[Material provided]
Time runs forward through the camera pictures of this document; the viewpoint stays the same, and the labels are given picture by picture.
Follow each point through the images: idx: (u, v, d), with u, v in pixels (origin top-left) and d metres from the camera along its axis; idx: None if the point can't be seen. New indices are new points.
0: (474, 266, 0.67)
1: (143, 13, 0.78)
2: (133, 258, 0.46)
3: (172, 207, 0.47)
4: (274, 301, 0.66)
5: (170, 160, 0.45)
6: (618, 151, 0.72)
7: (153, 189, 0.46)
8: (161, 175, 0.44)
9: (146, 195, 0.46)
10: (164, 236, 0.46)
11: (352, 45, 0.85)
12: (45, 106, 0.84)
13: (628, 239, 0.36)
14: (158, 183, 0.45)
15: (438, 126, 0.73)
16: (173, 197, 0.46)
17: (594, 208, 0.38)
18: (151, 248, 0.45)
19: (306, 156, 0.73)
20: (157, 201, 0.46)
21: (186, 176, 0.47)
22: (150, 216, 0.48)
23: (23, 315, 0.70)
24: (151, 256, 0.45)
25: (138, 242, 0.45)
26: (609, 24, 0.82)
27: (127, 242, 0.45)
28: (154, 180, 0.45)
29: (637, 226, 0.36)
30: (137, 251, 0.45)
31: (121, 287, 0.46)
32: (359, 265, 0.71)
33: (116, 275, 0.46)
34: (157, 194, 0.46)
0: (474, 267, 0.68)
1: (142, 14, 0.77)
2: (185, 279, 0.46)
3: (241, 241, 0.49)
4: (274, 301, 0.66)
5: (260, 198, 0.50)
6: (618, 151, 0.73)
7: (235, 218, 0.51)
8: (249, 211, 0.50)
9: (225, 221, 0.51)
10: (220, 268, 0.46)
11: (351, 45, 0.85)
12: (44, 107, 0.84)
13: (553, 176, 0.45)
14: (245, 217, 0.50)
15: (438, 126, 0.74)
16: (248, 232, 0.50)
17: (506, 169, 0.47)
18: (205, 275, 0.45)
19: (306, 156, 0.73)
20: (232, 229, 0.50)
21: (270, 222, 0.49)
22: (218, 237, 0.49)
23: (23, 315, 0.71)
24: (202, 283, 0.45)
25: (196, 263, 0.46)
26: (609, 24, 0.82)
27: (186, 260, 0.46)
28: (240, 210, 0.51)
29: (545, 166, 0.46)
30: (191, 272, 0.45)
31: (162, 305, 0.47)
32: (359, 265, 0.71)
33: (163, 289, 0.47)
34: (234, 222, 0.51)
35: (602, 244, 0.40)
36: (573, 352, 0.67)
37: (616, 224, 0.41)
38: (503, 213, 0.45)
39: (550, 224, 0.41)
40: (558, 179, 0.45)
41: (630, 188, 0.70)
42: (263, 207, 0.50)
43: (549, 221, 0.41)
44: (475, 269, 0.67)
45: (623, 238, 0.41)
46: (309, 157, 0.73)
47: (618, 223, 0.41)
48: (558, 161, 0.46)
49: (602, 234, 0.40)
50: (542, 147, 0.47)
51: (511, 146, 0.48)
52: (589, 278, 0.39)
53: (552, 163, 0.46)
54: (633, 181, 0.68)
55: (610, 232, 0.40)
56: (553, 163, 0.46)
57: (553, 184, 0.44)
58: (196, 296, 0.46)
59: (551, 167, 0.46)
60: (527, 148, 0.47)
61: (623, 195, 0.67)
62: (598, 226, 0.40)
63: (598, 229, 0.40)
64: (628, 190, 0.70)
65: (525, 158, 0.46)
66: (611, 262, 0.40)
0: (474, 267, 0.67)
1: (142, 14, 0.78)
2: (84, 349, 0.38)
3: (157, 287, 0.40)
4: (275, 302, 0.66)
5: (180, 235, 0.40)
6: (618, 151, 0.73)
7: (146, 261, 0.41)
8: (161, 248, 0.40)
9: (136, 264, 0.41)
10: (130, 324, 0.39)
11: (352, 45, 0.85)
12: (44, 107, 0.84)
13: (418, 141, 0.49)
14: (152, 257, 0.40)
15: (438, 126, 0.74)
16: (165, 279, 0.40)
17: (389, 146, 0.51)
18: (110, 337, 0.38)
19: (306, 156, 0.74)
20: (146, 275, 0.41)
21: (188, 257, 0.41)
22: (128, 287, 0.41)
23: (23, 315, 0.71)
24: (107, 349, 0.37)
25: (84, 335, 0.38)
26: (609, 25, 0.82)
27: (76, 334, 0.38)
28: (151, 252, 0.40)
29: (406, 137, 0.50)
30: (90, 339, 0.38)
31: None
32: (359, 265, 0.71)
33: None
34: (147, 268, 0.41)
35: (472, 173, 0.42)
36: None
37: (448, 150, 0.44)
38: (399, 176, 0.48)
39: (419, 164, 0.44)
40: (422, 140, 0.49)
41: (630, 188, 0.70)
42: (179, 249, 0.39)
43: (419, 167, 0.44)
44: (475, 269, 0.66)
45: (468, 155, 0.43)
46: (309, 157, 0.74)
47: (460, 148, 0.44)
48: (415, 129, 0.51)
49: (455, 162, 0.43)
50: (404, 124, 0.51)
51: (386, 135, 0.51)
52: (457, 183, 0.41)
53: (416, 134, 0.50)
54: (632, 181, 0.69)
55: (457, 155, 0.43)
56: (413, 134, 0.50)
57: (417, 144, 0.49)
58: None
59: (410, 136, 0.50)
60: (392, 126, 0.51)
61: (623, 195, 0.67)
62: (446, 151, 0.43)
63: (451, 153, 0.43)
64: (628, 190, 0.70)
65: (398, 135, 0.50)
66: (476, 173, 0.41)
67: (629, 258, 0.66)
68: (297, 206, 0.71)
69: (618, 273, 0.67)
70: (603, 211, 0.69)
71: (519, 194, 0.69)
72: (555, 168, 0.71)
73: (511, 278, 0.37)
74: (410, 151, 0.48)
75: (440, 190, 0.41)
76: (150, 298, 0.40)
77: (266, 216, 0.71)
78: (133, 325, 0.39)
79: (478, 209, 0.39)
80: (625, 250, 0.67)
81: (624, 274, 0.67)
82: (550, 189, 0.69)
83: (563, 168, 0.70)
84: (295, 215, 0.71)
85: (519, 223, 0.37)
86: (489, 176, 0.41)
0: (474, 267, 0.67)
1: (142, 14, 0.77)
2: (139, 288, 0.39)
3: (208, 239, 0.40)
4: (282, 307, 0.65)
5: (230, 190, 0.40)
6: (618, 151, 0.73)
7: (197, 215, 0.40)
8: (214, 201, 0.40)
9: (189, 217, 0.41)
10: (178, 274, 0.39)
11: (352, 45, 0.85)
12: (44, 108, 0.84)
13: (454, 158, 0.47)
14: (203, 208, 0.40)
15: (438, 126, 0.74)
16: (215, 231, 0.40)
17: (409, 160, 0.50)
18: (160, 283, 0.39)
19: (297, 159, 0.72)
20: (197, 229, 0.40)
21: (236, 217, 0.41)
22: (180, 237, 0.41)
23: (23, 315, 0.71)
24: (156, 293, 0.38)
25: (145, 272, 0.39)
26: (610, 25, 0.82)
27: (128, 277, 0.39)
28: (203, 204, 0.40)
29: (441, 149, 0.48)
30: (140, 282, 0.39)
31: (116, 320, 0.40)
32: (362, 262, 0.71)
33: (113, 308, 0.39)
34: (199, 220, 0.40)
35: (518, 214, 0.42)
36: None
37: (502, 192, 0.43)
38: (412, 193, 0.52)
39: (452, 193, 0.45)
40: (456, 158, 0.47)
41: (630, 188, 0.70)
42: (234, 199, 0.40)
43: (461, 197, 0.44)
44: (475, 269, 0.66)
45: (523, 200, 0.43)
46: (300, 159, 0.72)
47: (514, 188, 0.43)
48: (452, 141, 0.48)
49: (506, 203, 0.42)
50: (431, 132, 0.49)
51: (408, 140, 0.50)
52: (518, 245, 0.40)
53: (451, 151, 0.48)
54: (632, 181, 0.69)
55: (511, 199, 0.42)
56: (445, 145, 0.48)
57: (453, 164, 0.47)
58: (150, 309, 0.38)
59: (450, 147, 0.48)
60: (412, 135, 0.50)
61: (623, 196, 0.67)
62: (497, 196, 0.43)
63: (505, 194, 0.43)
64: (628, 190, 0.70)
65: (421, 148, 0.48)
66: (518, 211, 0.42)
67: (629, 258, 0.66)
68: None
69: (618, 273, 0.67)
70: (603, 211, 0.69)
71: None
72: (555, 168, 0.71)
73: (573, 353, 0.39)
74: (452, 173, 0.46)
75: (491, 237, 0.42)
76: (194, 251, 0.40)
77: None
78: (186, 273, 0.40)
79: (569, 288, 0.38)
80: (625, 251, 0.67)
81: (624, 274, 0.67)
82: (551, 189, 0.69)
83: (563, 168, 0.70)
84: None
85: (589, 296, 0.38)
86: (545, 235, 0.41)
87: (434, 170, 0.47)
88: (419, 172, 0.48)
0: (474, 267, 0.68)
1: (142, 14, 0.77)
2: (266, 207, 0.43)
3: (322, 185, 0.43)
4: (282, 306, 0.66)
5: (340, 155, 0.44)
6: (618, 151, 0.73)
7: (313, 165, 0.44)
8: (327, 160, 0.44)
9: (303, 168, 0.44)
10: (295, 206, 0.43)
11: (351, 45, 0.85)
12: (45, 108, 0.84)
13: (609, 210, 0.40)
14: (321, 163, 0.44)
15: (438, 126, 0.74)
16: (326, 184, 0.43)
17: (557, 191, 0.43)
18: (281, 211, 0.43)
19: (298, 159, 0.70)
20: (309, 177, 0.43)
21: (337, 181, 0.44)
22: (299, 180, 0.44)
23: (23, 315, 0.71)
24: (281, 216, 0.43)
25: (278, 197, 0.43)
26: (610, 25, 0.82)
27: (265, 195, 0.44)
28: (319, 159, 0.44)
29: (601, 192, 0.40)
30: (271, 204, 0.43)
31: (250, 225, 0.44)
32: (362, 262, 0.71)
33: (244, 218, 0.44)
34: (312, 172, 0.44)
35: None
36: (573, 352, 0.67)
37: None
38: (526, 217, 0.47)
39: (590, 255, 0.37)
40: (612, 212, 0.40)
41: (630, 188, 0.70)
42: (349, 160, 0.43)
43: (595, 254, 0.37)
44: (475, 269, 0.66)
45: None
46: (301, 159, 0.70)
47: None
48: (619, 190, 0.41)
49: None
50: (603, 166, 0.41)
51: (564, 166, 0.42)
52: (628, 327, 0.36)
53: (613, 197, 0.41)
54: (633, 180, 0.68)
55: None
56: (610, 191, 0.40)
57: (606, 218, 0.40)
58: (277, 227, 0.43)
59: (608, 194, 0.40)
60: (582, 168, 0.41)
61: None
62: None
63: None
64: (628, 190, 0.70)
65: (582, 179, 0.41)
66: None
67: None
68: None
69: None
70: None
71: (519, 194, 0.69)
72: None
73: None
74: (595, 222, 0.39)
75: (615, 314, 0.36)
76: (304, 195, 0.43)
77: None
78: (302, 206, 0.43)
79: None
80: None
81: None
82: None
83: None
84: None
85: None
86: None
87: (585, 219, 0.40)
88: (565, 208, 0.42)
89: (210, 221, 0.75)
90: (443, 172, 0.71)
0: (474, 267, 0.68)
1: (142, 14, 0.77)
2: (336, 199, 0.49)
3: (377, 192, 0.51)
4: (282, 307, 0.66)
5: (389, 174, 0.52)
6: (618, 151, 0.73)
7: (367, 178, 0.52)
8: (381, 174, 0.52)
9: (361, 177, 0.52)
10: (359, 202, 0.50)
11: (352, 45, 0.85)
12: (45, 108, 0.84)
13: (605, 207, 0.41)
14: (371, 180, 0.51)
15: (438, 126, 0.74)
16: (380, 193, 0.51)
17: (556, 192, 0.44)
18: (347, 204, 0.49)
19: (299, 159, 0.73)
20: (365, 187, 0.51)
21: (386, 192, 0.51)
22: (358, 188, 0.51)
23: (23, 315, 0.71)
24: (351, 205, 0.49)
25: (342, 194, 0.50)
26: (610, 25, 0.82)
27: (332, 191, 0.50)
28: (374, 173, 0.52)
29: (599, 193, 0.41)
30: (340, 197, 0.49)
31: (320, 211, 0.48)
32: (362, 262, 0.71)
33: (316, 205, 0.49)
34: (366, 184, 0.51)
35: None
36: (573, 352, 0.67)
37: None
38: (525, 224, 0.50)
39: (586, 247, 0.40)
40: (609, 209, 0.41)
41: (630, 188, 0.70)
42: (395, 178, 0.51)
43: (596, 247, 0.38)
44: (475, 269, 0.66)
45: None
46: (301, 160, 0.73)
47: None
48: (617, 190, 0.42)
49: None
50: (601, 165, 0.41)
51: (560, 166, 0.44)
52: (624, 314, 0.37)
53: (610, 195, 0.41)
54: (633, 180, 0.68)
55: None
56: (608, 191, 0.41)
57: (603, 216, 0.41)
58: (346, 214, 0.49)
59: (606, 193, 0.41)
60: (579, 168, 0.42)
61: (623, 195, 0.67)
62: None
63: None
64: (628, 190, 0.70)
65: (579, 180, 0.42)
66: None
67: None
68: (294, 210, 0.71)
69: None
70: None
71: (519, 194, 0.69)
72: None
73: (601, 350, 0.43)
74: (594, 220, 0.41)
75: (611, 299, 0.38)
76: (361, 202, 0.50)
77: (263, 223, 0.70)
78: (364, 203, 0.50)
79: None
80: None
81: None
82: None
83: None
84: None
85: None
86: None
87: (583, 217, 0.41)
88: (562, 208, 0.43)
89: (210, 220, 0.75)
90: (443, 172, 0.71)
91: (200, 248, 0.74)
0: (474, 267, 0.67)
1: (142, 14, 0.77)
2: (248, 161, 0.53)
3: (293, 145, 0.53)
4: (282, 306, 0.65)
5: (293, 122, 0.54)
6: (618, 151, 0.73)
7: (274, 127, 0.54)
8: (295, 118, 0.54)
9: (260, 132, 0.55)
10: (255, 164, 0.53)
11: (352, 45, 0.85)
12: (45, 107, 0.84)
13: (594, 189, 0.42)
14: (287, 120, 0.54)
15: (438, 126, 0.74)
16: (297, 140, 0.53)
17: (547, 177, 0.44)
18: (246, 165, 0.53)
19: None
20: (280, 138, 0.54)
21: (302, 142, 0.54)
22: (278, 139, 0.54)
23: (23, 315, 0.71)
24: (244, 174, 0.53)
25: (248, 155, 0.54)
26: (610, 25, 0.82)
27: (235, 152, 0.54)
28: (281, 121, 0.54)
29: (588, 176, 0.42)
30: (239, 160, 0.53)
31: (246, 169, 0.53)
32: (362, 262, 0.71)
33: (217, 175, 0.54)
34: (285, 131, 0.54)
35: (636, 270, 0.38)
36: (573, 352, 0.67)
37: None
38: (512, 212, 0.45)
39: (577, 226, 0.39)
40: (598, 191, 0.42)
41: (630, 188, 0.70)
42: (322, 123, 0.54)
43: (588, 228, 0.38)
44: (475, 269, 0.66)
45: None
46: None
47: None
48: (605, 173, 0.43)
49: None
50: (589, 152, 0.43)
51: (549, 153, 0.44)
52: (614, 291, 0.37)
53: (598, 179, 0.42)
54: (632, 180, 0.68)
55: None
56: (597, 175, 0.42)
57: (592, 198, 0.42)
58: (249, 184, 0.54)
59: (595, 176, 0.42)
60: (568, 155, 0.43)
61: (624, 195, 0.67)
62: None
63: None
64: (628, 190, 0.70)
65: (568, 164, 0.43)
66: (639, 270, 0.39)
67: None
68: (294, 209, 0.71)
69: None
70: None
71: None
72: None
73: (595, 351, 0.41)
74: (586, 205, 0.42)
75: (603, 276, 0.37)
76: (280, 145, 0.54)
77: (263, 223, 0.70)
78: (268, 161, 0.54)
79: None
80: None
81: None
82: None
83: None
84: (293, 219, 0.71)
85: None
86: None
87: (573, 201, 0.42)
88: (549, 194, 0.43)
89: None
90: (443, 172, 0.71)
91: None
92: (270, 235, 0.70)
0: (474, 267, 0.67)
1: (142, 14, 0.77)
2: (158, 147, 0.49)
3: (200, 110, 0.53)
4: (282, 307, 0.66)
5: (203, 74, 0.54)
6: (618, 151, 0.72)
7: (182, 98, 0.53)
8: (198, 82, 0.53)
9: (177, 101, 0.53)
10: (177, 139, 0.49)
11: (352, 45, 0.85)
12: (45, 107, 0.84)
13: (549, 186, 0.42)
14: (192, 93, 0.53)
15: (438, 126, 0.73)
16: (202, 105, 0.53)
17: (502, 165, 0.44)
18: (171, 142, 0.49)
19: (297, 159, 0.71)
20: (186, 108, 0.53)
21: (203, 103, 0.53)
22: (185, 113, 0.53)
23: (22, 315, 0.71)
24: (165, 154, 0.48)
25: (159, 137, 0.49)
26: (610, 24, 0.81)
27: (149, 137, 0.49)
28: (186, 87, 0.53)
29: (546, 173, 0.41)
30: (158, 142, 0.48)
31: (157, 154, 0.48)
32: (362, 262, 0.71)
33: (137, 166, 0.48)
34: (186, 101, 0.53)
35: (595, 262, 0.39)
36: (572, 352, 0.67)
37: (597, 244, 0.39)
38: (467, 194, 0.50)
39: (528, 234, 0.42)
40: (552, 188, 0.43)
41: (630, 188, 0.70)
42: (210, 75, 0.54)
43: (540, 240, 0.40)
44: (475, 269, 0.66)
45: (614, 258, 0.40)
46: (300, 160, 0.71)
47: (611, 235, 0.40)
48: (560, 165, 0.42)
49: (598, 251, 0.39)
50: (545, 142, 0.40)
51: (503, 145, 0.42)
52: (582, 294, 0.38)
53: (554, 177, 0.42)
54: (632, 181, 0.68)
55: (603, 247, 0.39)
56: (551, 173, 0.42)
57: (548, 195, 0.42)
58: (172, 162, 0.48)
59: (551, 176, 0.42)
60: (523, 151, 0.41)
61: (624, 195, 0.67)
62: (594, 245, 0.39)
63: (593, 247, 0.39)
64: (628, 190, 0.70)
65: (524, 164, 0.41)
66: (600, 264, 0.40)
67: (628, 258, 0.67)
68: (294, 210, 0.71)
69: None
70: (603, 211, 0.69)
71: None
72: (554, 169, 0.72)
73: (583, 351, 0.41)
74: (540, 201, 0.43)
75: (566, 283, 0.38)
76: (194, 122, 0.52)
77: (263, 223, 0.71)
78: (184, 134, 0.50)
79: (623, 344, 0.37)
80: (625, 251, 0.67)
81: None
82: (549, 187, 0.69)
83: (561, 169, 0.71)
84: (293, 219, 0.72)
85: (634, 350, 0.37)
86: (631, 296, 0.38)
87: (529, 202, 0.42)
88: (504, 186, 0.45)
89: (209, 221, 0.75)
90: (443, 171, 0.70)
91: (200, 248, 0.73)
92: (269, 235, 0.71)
[/Material provided]
**Task brief:** Taking the lines above, repeat exactly those from the line that contains "78: (364, 203, 0.50)" through the line that contains "8: (295, 118, 0.54)", and both of those lines as well. Include nothing else.

**Answer to this exercise:**
78: (364, 203, 0.50)
79: None
80: None
81: None
82: None
83: None
84: None
85: None
86: None
87: (583, 217, 0.41)
88: (562, 208, 0.43)
89: (210, 220, 0.75)
90: (443, 172, 0.71)
91: (200, 248, 0.74)
0: (474, 267, 0.67)
1: (142, 14, 0.77)
2: (248, 161, 0.53)
3: (293, 145, 0.53)
4: (282, 306, 0.65)
5: (293, 122, 0.54)
6: (618, 151, 0.73)
7: (274, 127, 0.54)
8: (295, 118, 0.54)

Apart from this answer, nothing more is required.